Task to carry out: Output only the lines from the one holding "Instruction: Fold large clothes" to the end of the data below, please, copied exactly.

Dataset extract:
==============================

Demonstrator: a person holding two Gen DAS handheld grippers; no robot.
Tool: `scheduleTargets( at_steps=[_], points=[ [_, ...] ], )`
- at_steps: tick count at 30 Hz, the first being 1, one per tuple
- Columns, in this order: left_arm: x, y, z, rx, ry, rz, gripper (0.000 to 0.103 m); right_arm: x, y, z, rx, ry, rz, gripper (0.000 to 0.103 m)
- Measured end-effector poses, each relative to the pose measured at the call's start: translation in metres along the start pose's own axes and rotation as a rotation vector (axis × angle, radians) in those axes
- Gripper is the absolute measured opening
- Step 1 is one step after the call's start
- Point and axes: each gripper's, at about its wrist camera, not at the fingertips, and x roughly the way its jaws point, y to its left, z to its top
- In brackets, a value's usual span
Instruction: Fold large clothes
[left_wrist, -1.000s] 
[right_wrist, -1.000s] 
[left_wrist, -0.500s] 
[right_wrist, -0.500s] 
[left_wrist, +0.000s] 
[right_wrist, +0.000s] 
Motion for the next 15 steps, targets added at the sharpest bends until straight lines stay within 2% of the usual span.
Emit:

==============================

Exercise solution:
Instruction: Fold large clothes
[left_wrist, -1.000s] 
[right_wrist, -1.000s] 
[left_wrist, -0.500s] 
[right_wrist, -0.500s] 
[left_wrist, +0.000s] 
[right_wrist, +0.000s] 
Motion for the next 15 steps, targets added at the sharpest bends until straight lines stay within 2% of the usual span.
Emit:

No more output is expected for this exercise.